• What you should do:
Keep to one stretch of the data below, the lines from the one with "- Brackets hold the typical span" up to and including the one with "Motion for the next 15", and return that stretch exactly.

§

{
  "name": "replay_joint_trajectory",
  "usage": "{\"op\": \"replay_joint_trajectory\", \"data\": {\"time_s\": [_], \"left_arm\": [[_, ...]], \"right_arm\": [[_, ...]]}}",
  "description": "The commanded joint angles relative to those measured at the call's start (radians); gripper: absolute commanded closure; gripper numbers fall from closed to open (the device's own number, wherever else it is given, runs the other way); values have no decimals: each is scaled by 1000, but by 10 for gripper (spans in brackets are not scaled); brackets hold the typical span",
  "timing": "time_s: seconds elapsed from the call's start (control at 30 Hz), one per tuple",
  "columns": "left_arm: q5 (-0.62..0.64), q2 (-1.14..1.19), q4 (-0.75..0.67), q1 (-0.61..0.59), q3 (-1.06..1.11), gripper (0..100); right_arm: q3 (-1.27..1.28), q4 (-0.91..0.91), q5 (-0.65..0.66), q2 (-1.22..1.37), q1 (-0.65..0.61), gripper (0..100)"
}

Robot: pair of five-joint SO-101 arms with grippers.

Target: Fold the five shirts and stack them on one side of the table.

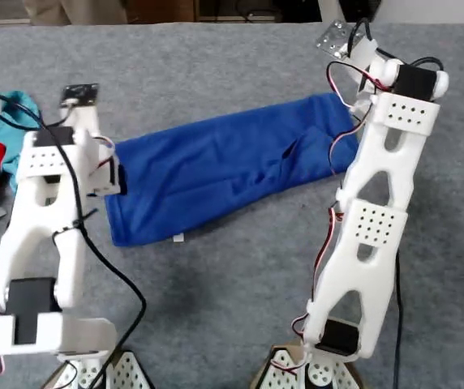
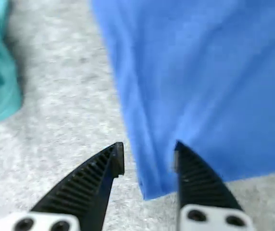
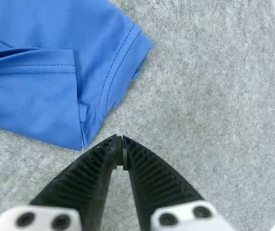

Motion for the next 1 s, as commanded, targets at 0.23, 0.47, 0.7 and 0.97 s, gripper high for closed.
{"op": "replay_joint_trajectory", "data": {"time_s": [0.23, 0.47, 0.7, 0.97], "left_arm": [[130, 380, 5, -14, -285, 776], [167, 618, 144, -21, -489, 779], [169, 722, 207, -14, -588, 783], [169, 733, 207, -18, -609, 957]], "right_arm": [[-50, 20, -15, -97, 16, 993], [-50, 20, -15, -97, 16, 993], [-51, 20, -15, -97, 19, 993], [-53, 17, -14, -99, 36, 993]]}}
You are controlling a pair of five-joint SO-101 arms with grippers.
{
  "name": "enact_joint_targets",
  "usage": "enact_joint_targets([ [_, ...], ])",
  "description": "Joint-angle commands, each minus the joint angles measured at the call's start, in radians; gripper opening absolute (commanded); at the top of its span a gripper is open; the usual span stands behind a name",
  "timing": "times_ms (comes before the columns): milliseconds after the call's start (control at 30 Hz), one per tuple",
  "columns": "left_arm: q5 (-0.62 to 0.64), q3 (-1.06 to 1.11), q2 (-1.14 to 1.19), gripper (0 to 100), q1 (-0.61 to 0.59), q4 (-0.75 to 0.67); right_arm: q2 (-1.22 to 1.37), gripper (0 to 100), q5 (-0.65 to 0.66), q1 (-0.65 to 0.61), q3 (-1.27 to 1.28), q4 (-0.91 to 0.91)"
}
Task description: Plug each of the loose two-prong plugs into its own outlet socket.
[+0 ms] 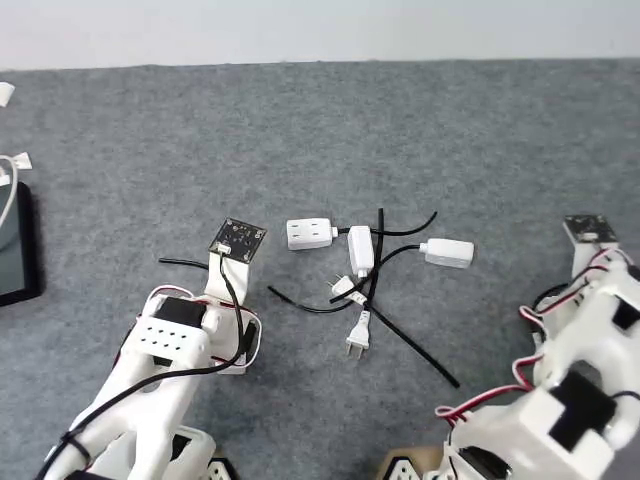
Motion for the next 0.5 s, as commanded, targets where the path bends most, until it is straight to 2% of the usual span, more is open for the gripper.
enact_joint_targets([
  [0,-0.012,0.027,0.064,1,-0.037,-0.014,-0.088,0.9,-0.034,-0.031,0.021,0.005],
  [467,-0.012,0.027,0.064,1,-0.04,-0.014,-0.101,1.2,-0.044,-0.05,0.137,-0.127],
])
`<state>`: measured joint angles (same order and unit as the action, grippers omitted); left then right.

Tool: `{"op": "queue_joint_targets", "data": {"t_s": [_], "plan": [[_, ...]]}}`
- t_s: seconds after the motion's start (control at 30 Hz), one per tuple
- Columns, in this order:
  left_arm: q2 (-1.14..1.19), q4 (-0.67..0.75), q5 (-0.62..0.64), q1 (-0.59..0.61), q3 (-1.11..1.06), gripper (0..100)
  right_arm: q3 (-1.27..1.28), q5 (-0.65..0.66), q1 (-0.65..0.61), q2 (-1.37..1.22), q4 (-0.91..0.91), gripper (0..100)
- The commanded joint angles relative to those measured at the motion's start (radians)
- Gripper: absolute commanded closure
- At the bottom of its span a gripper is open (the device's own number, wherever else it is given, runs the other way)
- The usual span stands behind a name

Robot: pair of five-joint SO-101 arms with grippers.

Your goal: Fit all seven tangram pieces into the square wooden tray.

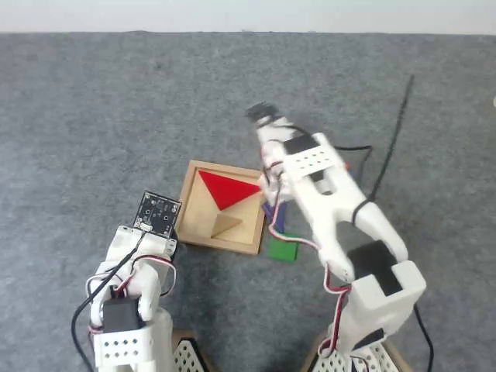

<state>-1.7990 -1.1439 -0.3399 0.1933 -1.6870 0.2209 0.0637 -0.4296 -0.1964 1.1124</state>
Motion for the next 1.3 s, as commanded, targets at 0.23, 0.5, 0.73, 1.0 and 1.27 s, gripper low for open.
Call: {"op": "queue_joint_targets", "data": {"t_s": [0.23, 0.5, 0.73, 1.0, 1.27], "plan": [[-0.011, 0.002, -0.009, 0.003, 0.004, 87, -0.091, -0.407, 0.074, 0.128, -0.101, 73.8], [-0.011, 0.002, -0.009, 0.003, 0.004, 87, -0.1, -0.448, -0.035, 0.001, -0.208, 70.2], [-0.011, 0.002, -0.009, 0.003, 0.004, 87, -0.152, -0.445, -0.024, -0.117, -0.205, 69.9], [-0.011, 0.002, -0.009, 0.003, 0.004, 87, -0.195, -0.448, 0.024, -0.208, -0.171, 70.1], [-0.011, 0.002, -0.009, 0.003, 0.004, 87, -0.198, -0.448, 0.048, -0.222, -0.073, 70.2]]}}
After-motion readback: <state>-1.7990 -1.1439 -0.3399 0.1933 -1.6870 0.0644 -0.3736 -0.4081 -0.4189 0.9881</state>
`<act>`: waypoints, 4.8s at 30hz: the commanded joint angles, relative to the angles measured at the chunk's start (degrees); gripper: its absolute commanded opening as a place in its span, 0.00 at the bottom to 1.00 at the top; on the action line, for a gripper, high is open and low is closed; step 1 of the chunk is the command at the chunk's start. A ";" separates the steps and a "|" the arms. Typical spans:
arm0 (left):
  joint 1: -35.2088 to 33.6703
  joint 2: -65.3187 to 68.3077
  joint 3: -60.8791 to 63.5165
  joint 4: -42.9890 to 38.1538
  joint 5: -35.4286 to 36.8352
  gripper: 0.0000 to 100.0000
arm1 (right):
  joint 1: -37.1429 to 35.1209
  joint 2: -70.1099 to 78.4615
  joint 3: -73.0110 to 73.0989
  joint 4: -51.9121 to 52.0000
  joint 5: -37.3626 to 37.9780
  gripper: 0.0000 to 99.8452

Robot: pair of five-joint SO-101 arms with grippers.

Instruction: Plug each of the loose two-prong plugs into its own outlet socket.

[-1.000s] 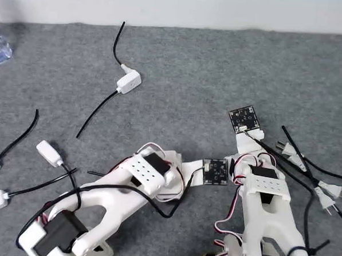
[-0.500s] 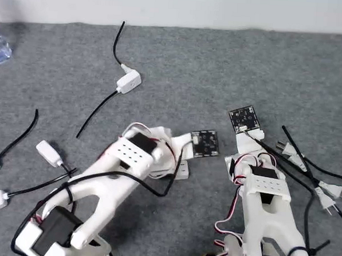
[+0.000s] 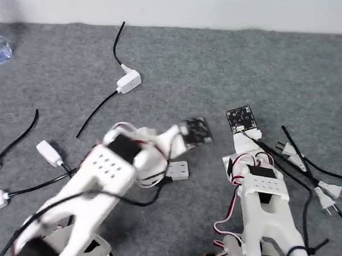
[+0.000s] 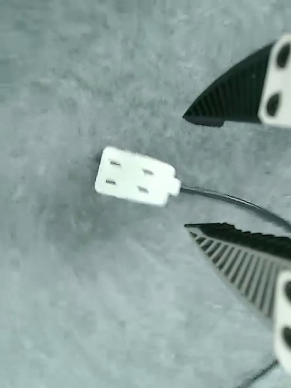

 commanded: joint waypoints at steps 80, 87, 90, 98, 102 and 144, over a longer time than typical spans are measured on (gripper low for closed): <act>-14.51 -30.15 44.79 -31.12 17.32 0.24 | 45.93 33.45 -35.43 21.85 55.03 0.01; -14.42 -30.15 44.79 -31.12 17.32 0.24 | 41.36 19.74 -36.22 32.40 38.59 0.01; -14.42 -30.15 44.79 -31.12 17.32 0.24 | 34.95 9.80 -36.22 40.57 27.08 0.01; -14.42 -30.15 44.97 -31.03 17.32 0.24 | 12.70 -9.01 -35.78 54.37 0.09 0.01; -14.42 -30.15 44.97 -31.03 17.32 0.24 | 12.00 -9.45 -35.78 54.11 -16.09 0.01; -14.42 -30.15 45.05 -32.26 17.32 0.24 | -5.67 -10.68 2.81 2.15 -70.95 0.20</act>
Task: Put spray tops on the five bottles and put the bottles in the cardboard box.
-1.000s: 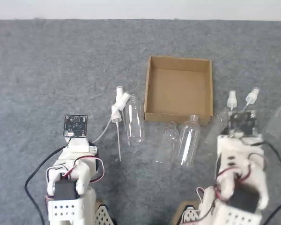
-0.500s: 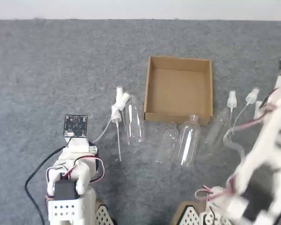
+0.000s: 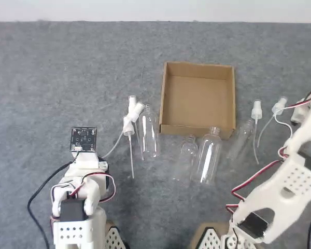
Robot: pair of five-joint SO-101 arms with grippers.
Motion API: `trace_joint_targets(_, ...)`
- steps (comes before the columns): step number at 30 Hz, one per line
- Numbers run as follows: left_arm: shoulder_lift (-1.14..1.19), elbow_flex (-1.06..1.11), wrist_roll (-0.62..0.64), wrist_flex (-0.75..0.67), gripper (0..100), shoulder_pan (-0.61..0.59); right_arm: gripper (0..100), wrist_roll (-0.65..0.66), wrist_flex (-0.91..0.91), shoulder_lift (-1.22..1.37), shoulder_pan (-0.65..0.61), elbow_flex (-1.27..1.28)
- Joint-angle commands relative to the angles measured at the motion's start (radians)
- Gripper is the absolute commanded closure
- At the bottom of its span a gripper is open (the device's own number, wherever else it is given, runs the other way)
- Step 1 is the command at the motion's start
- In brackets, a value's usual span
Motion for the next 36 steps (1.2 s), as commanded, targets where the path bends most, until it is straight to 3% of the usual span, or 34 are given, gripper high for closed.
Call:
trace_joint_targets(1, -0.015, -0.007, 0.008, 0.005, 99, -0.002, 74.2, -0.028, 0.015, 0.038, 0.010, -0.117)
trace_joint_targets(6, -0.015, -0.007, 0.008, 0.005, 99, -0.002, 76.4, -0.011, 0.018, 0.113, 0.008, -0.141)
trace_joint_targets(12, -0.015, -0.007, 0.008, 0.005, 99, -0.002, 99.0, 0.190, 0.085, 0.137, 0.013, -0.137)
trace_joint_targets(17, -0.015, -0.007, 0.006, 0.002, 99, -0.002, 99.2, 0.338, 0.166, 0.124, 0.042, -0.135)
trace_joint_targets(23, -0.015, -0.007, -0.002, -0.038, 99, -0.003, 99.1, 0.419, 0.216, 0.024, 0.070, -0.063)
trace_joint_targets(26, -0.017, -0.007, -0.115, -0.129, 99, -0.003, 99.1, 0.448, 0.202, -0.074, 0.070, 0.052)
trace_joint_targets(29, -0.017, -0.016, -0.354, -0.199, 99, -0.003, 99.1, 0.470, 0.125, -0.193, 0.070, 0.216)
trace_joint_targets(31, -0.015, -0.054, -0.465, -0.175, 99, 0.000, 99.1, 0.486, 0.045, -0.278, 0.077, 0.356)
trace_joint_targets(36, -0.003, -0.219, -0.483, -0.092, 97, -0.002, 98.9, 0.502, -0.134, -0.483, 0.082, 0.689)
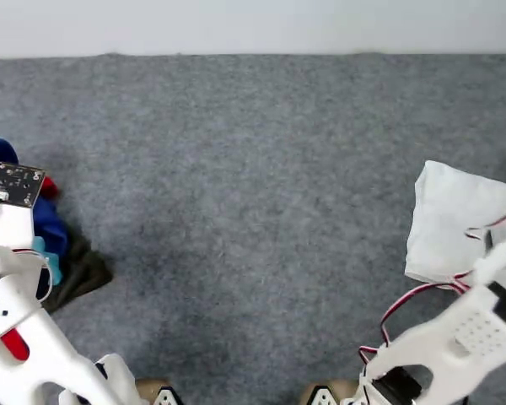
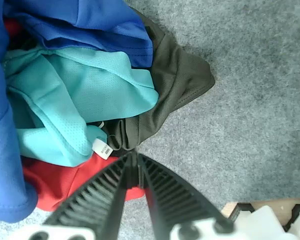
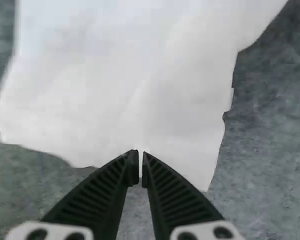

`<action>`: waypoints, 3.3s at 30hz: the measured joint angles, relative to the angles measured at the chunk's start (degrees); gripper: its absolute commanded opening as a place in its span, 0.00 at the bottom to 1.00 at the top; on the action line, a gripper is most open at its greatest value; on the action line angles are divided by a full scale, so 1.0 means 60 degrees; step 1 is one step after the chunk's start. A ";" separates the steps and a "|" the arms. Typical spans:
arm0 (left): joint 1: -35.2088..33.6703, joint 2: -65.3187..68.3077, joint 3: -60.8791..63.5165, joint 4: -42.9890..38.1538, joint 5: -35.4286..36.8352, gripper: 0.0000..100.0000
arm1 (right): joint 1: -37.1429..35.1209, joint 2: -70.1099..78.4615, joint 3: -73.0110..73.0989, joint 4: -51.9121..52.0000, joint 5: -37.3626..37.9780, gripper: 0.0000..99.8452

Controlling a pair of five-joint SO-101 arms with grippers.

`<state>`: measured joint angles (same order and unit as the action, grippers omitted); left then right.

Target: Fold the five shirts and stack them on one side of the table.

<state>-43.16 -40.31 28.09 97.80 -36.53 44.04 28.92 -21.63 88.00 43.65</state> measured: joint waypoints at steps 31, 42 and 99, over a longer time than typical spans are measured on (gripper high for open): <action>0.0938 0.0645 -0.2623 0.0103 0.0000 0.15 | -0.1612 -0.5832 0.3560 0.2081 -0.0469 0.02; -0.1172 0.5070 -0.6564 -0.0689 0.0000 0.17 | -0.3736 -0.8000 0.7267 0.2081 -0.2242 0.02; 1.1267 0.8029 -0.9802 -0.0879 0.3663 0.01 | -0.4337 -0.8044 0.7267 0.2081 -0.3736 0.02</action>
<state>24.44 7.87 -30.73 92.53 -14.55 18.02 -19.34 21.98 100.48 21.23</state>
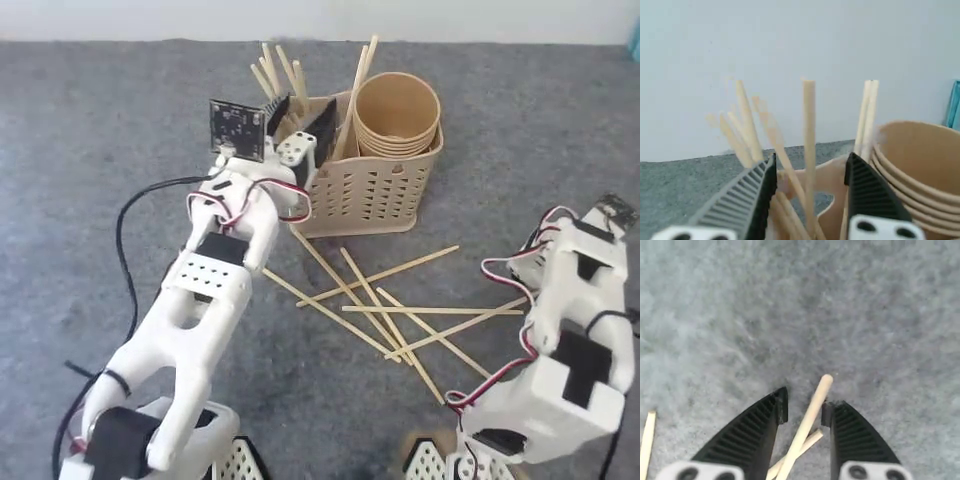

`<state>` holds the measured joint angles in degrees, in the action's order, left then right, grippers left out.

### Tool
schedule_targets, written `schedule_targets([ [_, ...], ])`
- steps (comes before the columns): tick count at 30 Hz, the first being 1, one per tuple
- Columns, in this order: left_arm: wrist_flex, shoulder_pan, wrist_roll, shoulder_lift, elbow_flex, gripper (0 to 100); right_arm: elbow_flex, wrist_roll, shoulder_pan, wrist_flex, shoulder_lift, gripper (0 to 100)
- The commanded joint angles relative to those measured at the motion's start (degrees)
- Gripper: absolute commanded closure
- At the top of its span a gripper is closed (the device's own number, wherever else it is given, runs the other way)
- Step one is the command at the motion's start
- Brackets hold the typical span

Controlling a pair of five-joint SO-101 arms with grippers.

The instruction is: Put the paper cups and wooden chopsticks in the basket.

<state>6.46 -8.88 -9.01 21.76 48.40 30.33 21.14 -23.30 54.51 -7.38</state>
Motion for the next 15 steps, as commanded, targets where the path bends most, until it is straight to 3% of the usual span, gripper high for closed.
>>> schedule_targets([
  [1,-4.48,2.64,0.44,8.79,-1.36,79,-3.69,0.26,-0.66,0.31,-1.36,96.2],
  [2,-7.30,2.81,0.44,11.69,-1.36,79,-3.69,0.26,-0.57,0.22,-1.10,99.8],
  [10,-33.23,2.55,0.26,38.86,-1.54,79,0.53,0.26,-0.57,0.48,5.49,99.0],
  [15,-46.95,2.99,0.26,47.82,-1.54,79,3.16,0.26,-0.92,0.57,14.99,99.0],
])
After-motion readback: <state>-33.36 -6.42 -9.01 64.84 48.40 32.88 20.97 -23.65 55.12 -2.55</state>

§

• Result for this task:
- Brackets hold the typical span

Controlling a pair of five-joint SO-101 arms with grippers.

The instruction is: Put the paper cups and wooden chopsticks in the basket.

<state>6.46 -8.88 -9.01 21.76 48.40 30.33 21.14 -23.30 54.51 -7.38</state>
Motion for the next 15 steps, as commanded, targets where the path bends most, until it is straight to 3% of the usual span, gripper high for closed.

What was asked now has a complete answer.